Vivement, El Chico porta la main au cordon qui fermait le sac, visiblement anxieux de vérifier à l'instant même si on ne se jouait pas de lui. Mais il n'acheva pas son geste. Ses yeux se fixèrent, angoissés, sur Fausta, et, tout à coup, il se mit à rire. Mais son rire avait quelque chose d'effarant. On eût dit plutôt des sanglots convulsifs; et il bégayait, sur un ton plaintif:
—Riche! Je suis riche!... autant que le roi!...
Si Fausta fut étonnée de cette étrange manifestation de joie, elle n'en laissa rien paraître.
—Vous voilà riche, en effet, fit-elle de sa douce voix. Vous allez pouvoir... épouser celle que vous aimez.

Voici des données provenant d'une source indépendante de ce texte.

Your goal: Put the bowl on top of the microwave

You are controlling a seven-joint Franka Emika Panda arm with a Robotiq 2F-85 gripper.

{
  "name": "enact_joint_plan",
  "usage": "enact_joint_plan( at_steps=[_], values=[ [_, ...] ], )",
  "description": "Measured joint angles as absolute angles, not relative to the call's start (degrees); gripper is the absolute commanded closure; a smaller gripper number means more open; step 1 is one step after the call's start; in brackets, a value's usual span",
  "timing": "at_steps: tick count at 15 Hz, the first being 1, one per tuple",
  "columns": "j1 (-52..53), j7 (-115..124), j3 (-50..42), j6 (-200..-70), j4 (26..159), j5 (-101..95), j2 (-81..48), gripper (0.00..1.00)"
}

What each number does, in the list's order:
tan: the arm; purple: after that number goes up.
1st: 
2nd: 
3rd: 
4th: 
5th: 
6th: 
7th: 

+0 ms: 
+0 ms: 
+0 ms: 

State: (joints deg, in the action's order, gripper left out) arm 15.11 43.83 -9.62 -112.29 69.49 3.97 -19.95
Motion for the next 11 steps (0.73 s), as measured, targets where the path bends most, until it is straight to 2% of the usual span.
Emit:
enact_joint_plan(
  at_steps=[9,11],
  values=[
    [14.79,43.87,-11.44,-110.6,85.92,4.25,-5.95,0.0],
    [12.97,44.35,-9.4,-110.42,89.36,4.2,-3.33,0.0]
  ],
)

A ces mots, El Chico tressaillit violemment et fixa sur Fausta des yeux effarés où se lisait comme une vague terreur. Et, comme il secouait la tête négativement, avec une expression de douleur manifeste:
—Pourquoi non, dit-elle gravement. Vous êtes un homme par l'âge et par le coeur. Vous voilà riche. Pourquoi ne songeriez-vous pas à vous établir, à vous créer un intérieur? Vous êtes petit, c'est vrai, mais vous n'êtes pas contrefait. Vous êtes admirablement conformé dans votre petitesse, on peut même dire que vous êtes beau. Ne dites pas non. Vous aimez, je le vois, pourquoi ne seriez-vous pas aimé aussi?...

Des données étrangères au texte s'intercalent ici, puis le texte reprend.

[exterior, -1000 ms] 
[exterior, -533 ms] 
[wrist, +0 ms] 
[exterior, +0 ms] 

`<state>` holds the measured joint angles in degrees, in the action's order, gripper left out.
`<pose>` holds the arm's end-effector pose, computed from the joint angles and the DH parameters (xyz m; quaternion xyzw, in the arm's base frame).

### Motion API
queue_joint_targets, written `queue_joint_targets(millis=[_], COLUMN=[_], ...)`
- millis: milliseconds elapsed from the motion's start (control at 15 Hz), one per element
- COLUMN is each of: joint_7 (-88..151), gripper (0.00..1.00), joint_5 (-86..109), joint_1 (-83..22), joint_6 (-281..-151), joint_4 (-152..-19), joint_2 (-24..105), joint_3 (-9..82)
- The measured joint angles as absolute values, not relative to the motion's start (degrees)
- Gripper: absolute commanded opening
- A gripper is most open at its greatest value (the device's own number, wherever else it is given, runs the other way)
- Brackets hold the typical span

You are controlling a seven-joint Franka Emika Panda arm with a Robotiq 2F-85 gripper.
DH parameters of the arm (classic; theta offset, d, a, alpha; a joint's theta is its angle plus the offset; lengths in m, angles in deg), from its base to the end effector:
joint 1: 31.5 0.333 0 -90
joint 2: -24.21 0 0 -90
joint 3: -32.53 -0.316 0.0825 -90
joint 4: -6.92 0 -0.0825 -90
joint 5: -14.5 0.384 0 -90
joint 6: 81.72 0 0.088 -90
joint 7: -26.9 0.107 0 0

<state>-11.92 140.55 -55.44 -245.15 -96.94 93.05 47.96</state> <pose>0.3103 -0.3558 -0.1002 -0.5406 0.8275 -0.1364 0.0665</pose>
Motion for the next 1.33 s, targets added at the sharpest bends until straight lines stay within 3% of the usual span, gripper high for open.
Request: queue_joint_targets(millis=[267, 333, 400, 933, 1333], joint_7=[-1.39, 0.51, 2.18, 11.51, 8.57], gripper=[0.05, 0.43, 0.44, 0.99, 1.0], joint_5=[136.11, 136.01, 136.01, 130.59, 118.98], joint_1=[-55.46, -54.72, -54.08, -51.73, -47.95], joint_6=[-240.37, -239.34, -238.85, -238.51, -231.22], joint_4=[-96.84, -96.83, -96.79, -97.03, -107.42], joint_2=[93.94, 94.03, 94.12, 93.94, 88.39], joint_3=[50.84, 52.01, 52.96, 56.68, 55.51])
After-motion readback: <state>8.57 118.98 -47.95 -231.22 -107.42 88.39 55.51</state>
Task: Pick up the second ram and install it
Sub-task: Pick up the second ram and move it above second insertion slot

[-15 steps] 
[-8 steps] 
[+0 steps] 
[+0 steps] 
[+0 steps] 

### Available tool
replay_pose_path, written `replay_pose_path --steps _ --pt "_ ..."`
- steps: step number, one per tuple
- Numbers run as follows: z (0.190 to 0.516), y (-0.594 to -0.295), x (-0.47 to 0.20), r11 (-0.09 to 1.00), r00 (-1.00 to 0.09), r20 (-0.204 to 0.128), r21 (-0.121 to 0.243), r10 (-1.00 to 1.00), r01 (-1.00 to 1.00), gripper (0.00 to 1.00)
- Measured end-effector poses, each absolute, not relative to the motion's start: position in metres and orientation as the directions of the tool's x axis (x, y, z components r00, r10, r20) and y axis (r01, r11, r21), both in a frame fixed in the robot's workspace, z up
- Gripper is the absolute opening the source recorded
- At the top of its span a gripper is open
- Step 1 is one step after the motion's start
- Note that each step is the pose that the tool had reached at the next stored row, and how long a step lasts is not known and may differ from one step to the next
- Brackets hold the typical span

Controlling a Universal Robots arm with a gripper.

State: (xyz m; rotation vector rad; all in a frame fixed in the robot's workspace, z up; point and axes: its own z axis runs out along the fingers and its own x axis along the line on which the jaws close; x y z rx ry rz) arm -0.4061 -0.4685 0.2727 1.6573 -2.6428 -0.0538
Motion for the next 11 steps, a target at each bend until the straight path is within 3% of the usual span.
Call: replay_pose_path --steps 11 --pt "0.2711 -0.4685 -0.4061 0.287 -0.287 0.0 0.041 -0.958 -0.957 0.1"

El Chico ouvrait de grands yeux ravis et, en écoutant cette princesse qui lui parlait si doucement, sans nulle raillerie, d'un air convaincu.
Mais, sans doute, le bonheur qu'on lui faisait entrevoir lui parut irréalisable, car il secoua douloureusement la tête et Fausta n'insista pas.
—Allez, dit-elle doucement, et souvenez-vous que, si vous avez besoin d'une aide, soit auprès de celle que vous aimez, soit auprès de sa famille, vous me trouverez prête à intervenir en votre faveur. Allez maintenant.